Problem to solve = After locating the line with "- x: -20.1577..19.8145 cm" in the data that follows, return it and every later line exactly, up to and including the line with "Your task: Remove".
:: Working data
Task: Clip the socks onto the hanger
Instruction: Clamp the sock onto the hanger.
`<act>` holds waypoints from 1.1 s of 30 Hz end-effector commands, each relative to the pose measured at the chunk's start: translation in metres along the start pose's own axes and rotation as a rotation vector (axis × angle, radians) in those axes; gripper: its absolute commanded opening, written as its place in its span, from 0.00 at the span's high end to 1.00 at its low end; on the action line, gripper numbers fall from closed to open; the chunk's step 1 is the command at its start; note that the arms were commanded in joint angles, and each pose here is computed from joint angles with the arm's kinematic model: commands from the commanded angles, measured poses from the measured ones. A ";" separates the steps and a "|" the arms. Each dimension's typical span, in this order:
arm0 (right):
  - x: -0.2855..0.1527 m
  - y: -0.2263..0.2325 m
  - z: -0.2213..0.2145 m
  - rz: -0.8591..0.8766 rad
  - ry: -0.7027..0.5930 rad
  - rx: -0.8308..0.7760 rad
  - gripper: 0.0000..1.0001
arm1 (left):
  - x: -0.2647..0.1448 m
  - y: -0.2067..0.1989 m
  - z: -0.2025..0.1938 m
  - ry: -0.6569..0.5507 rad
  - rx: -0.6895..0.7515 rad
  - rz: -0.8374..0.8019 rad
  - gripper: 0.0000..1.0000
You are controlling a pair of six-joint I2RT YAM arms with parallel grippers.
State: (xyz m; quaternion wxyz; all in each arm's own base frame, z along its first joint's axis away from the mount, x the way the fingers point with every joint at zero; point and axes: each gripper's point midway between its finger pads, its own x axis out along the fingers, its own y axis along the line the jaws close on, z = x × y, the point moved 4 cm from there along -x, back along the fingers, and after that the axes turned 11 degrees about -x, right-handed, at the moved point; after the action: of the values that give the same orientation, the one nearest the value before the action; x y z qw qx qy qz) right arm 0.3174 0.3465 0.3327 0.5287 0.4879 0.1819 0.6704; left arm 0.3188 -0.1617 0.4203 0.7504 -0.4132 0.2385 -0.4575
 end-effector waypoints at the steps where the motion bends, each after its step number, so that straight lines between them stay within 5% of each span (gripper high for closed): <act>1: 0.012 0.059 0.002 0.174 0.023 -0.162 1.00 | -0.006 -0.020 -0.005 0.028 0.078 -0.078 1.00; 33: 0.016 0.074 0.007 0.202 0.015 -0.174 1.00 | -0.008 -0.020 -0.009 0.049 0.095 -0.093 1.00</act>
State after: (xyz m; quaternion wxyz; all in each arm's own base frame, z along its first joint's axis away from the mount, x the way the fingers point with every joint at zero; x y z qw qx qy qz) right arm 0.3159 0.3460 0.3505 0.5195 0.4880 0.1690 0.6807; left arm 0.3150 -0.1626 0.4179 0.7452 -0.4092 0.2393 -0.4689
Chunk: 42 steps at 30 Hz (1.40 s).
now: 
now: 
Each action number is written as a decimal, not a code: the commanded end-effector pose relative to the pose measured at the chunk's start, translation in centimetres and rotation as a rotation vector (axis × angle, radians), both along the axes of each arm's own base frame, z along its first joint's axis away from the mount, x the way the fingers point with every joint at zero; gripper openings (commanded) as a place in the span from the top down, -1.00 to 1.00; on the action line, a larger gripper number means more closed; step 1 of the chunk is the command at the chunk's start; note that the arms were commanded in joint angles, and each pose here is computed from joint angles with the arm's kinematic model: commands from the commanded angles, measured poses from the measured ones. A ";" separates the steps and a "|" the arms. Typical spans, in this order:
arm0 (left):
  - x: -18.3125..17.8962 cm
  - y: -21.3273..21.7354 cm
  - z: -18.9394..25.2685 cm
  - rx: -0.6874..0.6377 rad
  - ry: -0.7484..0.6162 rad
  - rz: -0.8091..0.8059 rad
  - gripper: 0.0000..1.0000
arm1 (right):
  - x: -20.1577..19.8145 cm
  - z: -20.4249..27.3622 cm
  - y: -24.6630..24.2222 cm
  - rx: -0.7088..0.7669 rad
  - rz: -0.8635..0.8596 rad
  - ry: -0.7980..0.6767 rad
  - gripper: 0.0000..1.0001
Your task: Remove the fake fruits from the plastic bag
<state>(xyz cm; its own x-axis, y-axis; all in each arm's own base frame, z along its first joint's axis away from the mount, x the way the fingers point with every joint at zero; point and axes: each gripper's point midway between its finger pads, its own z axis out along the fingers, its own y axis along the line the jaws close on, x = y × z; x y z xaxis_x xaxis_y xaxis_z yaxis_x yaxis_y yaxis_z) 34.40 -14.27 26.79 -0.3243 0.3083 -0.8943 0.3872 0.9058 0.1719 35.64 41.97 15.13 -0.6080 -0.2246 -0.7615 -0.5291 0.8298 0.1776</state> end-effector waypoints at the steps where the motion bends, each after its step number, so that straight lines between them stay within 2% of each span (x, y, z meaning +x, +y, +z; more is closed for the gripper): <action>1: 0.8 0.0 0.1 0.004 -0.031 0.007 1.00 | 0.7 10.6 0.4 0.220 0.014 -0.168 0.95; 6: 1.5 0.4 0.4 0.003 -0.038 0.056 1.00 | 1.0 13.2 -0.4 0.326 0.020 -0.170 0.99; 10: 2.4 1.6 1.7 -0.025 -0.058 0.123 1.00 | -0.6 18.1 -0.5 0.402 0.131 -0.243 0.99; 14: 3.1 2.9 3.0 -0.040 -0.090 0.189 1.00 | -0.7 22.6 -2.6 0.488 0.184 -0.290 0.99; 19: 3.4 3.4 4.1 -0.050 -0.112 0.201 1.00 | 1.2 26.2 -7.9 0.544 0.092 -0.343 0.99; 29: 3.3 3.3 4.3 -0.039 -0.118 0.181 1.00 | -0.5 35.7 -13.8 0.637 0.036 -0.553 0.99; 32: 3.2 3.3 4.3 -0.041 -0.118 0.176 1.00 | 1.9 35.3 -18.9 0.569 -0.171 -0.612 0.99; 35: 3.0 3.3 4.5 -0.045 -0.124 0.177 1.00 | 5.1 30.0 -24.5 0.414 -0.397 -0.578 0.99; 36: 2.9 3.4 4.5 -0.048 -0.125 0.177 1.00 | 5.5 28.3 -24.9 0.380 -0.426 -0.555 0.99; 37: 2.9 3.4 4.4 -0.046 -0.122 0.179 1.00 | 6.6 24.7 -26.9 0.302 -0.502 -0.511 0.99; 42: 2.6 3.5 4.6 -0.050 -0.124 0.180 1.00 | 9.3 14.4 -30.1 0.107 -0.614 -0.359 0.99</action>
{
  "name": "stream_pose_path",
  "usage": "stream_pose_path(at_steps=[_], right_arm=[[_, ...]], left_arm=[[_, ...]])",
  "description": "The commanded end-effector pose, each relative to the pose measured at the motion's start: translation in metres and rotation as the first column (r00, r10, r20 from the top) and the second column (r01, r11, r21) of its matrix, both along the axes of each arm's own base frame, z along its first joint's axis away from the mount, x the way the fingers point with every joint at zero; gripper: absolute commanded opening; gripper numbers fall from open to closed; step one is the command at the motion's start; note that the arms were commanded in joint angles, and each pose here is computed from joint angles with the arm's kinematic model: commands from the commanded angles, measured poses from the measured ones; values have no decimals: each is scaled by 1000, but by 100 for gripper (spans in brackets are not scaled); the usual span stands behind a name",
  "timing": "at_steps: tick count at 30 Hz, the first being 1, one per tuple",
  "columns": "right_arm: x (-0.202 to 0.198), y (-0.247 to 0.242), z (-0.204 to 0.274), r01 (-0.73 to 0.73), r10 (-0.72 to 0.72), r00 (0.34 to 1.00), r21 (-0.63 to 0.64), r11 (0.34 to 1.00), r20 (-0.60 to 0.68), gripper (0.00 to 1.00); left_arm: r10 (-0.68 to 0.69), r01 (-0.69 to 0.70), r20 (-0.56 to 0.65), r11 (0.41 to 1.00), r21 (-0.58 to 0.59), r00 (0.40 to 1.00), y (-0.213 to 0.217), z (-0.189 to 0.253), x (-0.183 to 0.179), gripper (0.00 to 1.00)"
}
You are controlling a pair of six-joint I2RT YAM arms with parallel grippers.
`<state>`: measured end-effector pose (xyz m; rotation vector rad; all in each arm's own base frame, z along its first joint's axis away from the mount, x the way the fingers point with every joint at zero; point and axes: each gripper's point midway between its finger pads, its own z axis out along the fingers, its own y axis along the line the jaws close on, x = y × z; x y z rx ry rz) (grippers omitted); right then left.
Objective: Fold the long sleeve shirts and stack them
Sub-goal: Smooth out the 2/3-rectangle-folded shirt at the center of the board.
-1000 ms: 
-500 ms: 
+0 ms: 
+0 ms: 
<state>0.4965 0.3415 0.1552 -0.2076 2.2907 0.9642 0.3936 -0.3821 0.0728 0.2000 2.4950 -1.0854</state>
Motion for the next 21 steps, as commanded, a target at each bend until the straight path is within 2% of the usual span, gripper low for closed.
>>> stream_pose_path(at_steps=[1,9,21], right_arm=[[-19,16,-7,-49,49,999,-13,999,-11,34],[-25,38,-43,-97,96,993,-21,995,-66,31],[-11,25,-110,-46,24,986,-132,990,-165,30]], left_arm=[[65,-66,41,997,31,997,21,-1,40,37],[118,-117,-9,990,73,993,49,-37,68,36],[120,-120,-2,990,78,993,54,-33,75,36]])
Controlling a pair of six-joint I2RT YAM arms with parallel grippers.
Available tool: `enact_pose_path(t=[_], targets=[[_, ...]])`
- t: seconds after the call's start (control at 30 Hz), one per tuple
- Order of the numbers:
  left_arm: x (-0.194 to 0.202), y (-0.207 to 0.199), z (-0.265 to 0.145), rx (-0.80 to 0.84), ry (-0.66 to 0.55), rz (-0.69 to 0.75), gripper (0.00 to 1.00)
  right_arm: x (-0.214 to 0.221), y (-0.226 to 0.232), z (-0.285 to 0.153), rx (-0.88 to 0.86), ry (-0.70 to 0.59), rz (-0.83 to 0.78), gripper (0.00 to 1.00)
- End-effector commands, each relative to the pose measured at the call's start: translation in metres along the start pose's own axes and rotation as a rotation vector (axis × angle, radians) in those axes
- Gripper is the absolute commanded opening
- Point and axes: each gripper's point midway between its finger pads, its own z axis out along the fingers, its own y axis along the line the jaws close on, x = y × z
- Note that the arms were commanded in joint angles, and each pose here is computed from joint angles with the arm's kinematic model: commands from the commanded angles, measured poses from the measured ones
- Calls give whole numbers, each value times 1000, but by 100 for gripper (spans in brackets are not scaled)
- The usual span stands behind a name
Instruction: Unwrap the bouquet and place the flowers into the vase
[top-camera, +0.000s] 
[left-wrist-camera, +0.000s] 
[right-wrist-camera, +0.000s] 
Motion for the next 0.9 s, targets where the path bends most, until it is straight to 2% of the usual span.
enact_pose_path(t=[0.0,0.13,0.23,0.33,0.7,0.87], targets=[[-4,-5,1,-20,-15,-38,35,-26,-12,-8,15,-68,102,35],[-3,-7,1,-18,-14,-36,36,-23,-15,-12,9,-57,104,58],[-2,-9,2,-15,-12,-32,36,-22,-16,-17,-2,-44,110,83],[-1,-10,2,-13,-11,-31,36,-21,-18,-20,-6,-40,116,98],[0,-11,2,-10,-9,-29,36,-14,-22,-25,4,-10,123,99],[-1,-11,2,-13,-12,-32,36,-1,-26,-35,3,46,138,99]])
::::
Written solution =
  - x: -20.1577..19.8145 cm
  - z: -20.4249..27.3622 cm
  - y: -24.6630..24.2222 cm
  - rx: -0.7088..0.7669 rad
  - rz: -0.8635..0.8596 rad
  - ry: -0.7980..0.6767 rad
  - gripper: 0.0000..1.0001
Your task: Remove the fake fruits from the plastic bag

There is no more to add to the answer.